In workers’ compensation, biopsychosocial influences emerge in the domains of scheme regulation, case management, the workplace and healthcare, and within individual injured workers. As examples:
- Scheme factors, such as delays and disputes, perceptions of fairness and bureaucratic processes, can result in reduced motivation and distress in an individual worker, leading to poorer recovery and delayed return to work.
- An employer’s response to injury has a notable bearing on whether someone resumes their role: the nature of workplace encounters, levels of supervisor support, workplace culture before and after the injury, and attitudes of co-workers all make a meaningful difference to wellbeing and recovery.
Individual factors such as poor or passive coping, unhelpful beliefs about pain and injury, poor recovery expectations, adverse life experiences, anxiety and mood disorders can all contribute to delayed recovery and return to work. Importantly, however, many of these biopsychosocial factors are modifiable.

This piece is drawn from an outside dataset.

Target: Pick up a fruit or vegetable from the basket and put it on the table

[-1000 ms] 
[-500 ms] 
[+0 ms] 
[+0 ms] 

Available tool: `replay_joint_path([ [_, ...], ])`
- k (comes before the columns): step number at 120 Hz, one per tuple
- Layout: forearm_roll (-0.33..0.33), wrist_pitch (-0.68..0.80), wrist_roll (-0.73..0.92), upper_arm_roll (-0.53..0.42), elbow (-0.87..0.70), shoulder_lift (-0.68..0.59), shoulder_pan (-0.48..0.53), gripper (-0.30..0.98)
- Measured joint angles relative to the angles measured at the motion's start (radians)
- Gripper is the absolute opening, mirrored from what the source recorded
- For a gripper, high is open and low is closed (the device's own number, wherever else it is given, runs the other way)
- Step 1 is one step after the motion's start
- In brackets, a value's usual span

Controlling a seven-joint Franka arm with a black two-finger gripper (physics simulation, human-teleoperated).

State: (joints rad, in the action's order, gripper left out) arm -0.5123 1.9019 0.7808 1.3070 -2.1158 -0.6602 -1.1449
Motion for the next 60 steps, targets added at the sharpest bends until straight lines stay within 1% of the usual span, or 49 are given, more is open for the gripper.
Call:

A wealth of evidence suggests many scheme and workplace barriers can be lowered by modifying the way systems and workplaces interact with injured workers. Barriers arise because of unhelpful relationships, cultures, processes, and system characteristics, including in systems intended to help.
Workers with personal psychosocial barriers to recovery can benefit from individually focused interventions, such as programs designed to improve self-efficacy. Support for individuals can assist them to identify and deal with their own barriers to recovery. Workers asked about biopsychosocial factors, and supported to address these factors, express satisfaction with the care they receive and have reduced work disability.
To ensure a biopsychosocial approach is effectively implemented, there is a need to:
- ensure scheme cultures, systems and processes do not create unnecessary barriers to recovery, but instead encourage positive psychosocial factors (those known to assist recovery and RTW) whilst reducing negative psychosocial factors (those known to slow recovery and RTW).
- systematically capture psychosocial information for individual claims and proactively manage psychosocial risk by providing claimants, workplaces and healthcare practitioners with timely support according to need.